Records drawn from a dataset:
┄┄┄┄┄┄┄┄┄┄

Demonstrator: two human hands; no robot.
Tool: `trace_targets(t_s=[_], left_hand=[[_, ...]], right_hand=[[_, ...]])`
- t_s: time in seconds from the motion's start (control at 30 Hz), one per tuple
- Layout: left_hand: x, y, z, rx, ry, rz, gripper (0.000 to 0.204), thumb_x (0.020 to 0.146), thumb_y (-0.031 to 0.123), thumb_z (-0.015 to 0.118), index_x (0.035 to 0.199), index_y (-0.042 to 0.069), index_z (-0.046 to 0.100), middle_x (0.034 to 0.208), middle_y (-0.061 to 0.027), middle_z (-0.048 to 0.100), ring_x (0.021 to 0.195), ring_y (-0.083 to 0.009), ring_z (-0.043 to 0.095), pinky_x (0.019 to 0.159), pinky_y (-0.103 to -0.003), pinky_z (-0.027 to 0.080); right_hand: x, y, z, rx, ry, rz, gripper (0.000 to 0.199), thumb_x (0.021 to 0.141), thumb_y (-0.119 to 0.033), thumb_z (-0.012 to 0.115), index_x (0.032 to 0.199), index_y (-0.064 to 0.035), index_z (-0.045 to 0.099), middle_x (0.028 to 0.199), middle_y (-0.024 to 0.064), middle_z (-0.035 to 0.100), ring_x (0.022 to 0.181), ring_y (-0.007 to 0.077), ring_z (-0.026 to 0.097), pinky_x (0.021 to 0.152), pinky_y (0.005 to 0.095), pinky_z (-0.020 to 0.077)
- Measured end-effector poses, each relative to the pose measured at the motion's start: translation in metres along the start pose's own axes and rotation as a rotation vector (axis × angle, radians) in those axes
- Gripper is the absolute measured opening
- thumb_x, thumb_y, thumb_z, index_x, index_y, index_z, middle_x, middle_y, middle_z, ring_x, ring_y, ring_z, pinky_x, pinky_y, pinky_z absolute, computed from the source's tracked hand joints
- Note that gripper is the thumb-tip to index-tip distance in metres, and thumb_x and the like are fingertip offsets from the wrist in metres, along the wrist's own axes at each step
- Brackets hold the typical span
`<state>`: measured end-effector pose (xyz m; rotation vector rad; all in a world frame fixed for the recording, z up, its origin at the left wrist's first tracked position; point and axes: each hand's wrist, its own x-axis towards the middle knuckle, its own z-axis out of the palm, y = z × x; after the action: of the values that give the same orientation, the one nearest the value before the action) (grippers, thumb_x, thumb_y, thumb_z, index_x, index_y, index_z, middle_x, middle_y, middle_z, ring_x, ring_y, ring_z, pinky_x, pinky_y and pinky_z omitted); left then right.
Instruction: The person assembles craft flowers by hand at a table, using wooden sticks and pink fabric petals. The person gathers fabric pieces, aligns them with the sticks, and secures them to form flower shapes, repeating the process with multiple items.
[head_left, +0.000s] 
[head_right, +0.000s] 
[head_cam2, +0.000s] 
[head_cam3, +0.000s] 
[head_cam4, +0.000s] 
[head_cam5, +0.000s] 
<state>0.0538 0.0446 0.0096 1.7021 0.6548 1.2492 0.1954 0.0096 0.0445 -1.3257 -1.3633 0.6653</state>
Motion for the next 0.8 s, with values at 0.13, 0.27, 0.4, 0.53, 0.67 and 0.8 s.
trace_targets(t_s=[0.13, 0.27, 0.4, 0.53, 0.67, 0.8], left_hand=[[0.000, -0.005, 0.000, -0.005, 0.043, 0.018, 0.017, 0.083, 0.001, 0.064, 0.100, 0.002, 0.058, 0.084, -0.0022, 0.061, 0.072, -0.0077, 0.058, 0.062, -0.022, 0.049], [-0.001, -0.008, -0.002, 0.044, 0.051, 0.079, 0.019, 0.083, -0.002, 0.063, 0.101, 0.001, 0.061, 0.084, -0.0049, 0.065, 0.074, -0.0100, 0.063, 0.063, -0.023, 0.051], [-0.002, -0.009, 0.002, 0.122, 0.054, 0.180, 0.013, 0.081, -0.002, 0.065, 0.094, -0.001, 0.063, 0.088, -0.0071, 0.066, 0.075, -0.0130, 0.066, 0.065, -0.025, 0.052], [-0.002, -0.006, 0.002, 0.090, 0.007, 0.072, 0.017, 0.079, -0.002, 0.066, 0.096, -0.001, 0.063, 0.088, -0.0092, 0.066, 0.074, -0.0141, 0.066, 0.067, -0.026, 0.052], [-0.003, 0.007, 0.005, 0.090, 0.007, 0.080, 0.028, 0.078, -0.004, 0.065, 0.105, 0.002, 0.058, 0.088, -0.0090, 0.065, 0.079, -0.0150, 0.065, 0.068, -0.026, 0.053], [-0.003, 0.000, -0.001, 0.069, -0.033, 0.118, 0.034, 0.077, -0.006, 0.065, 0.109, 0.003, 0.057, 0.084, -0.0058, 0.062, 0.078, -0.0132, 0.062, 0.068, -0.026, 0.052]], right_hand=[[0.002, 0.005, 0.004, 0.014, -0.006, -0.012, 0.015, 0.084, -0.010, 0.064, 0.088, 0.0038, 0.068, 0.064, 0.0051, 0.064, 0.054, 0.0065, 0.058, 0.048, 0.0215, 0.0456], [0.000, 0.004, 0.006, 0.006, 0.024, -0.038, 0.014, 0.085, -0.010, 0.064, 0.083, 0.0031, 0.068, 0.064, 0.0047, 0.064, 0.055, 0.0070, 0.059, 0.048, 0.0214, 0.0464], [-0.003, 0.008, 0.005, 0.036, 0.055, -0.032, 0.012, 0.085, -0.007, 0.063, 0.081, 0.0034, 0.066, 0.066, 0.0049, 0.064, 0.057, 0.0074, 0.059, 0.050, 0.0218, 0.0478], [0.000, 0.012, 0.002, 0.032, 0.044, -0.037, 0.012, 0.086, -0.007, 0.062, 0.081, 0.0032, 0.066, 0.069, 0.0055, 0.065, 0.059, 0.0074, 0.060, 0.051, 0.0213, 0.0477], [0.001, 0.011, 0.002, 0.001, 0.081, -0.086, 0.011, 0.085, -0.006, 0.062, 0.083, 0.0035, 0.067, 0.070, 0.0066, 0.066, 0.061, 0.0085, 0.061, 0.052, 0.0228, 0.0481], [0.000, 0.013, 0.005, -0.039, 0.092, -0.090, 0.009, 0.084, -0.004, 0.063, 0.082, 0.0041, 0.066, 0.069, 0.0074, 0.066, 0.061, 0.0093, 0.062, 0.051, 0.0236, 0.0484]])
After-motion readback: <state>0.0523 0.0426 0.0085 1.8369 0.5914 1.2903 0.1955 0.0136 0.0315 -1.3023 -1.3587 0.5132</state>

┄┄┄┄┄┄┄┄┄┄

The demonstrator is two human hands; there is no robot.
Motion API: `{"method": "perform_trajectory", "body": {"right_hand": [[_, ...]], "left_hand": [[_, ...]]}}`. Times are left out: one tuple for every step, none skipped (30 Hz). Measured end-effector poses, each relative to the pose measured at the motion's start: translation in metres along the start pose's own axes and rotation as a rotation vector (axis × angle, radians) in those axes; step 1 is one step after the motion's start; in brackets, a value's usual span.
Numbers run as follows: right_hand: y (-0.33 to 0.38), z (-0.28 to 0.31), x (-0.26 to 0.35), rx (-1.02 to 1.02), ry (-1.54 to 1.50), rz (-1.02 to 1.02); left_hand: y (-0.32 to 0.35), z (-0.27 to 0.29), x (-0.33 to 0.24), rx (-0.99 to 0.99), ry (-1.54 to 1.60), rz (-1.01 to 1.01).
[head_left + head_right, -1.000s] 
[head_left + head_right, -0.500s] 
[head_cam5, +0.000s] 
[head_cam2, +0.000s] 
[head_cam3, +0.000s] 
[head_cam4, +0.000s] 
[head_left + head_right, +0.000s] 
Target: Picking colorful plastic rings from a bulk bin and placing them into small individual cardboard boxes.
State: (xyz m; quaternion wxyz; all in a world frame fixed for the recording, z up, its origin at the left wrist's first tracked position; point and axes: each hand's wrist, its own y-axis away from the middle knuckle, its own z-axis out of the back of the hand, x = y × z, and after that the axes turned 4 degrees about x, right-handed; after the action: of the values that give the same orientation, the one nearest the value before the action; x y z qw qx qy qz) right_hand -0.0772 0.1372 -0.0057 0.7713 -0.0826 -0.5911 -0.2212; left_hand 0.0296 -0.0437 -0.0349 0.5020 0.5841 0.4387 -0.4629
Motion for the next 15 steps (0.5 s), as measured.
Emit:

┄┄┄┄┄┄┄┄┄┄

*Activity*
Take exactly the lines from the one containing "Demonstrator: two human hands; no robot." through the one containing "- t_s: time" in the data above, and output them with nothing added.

*Answer to the exercise*
Demonstrator: two human hands; no robot.
Tool: `trace_targets(t_s=[_], left_hand=[[_, ...]], right_hand=[[_, ...]])`
- t_s: time in seconds from the motion's start (control at 30 Hz), one per tuple

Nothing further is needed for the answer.